We propose an improved, density based version of K-Means, which involves a novel and systematic method for selecting initial centroids. The key idea of the algorithm is to select data points which belong to dense regions and which are adequately separated in feature space as the initial centroids.

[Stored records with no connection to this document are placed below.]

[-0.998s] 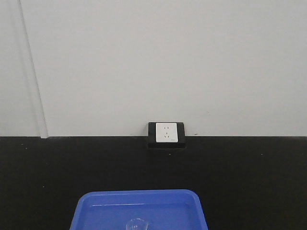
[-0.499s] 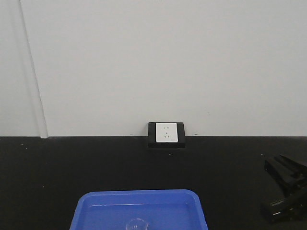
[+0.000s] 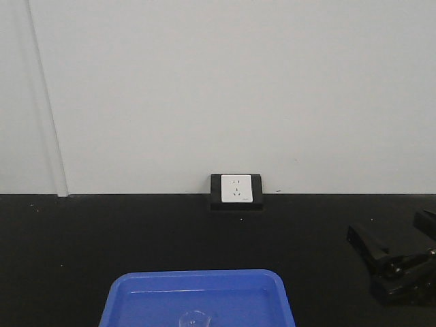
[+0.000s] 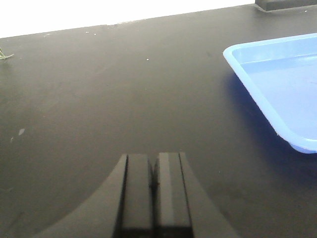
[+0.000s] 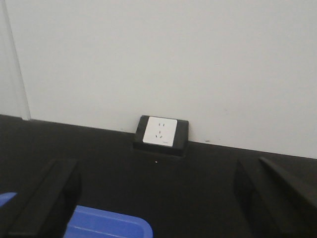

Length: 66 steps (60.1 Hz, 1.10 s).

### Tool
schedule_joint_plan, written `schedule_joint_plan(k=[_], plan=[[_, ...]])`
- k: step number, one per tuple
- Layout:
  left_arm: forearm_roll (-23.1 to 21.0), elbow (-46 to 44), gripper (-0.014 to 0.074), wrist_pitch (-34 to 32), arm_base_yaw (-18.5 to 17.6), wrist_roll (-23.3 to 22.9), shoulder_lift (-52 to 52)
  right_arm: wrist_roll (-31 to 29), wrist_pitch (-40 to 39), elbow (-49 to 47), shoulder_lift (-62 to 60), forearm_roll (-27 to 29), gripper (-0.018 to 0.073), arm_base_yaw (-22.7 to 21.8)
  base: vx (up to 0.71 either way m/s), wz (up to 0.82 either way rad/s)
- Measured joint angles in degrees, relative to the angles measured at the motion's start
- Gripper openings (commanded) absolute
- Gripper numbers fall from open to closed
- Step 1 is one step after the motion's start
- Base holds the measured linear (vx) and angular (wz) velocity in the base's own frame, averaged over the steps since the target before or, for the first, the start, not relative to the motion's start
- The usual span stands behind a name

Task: Move beaker to silver tray on left bench
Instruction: 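Move the right gripper down over the glass beaker in the blue tray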

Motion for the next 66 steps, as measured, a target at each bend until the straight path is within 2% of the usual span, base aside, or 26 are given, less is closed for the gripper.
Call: schedule_joint_plan(k=[7,11,21,27,38,54,66], plan=[[0.0,0.0,0.0001,0.0,0.0,0.0,0.0,7.2,-3.1,-0.1,1.8,-0.6,0.0708,2.0,0.0,0.0],[0.0,0.0,0.0001,0.0,0.0,0.0,0.0,10.4,-5.3,-0.1,5.2,-3.7,0.0694,5.2,0.0,0.0],[0.0,0.0,0.0001,0.0,0.0,0.0,0.0,11.7,-8.7,-0.2,18.3,-13.4,0.064,12.5,0.0,0.0],[0.0,0.0,0.0001,0.0,0.0,0.0,0.0,11.7,-12.0,-0.2,26.9,-15.2,0.0603,14.0,0.0,0.0],[0.0,0.0,0.0001,0.0,0.0,0.0,0.0,11.4,-21.1,-0.2,40.2,-15.4,0.0557,14.2,0.0,0.0],[0.0,0.0,0.0001,0.0,0.0,0.0,0.0,4.8,-43.2,-0.7,55.7,-13.7,0.0548,14.2,0.0,0.0],[0.0,0.0,0.0001,0.0,0.0,0.0,0.0,3.8,-47.7,-1.8,62.1,-8.7,0.0548,14.2,0.0,0.0]])
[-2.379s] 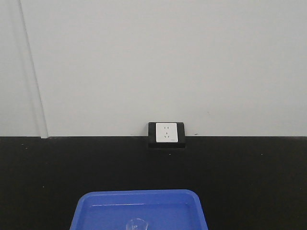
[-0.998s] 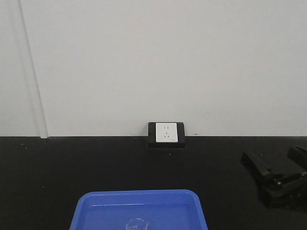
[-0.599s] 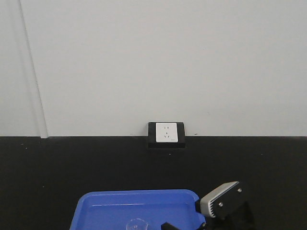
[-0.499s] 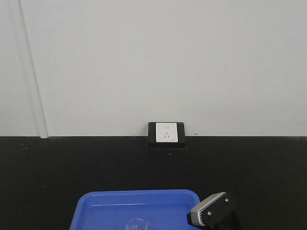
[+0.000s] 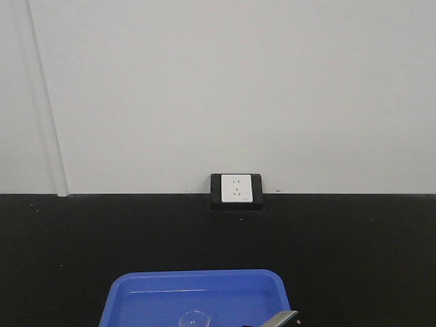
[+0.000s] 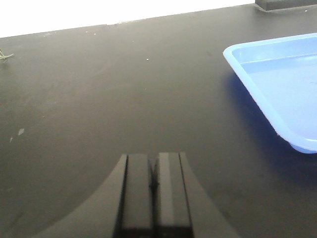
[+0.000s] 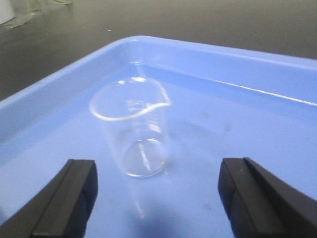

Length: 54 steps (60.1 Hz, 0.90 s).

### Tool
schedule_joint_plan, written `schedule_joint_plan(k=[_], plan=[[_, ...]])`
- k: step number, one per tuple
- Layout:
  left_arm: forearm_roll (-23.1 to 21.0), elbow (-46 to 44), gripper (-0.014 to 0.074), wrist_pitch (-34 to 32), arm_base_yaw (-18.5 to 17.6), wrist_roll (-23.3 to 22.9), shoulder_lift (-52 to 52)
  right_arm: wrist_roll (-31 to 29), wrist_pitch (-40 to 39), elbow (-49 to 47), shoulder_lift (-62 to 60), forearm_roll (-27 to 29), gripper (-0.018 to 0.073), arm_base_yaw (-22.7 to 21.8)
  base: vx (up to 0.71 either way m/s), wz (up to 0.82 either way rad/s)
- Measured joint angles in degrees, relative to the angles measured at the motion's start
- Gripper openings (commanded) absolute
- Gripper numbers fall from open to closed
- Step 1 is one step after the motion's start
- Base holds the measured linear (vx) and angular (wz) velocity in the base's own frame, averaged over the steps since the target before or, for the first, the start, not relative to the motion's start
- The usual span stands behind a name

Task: Move beaker to silver tray on left bench
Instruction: 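Move the right gripper down over the glass beaker in the blue tray, then close the right gripper on the beaker and lift it out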

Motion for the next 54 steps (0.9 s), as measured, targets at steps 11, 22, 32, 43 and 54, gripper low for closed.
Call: schedule_joint_plan(k=[11,22,32,43,54], plan=[[0.0,0.0,0.0001,0.0,0.0,0.0,0.0,-0.1,-0.6,-3.9,2.7,-1.2,0.0548,0.0,0.0,0.0],[0.0,0.0,0.0001,0.0,0.0,0.0,0.0,1.1,-0.7,-8.7,5.2,-5.8,0.0548,0.1,0.0,0.0],[0.0,0.0,0.0001,0.0,0.0,0.0,0.0,2.9,-0.6,-13.6,8.9,-7.4,0.0548,0.8,0.0,0.0],[0.0,0.0,0.0001,0.0,0.0,0.0,0.0,3.6,0.2,-18.9,13.1,-7.8,0.0531,1.9,0.0,0.0],[0.0,0.0,0.0001,0.0,0.0,0.0,0.0,4.7,0.5,-21.7,15.0,-7.4,0.0249,2.8,0.0,0.0]])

We compared the proposed algorithm to a set of eleven widely used single clustering algorithms and a prominent ensemble clustering algorithm which is being used for cancer data classification, based on the performances on a set of datasets comprising ten cancer gene expression datasets. The proposed algorithm has shown better overall performance than the others.
There is a pressing need in the Biomedical domain for simple, easy-to-use and more accurate Machine Learning tools for cancer subtype prediction. The proposed algorithm is simple, easy-to-use and gives stable results. Moreover, it provides comparatively better predictions of cancer subtypes from gene expression data.
涉及随机性步骤的聚类算法通常会在对同一数据集的不同执行中给出不同的结果。 这种不确定性限制了算法的适用性,例如使用基因表达数据进行癌症亚型预测。 很难明智地比较此类算法的结果与其他算法的结果。 K-Means 算法的不确定性是由于其随机选择数据点作为初始质心。
我们提出了一种改进的、基于密度的 K-Means 版本,它涉及一种选择初始质心的新颖而系统的方法。 该算法的关键思想是选择属于密集区域并且在特征空间中充分分离的数据点作为初始质心。
我们根据一组包含十个癌症基因表达数据集的数据集上的性能,将所提出的算法与一组十一种广泛使用的单一聚类算法和一种用于癌症数据分类的突出集成聚类算法进行了比较。 所提出的算法的整体性能优于其他算法。
在生物医学领域,对于癌症亚型预测的简单、易用和更准确的机器学习工具存在迫切需求。 所提出的算法简单易用,结果稳定。 此外,它提供了比较好的基因表达数据的癌症亚型预测。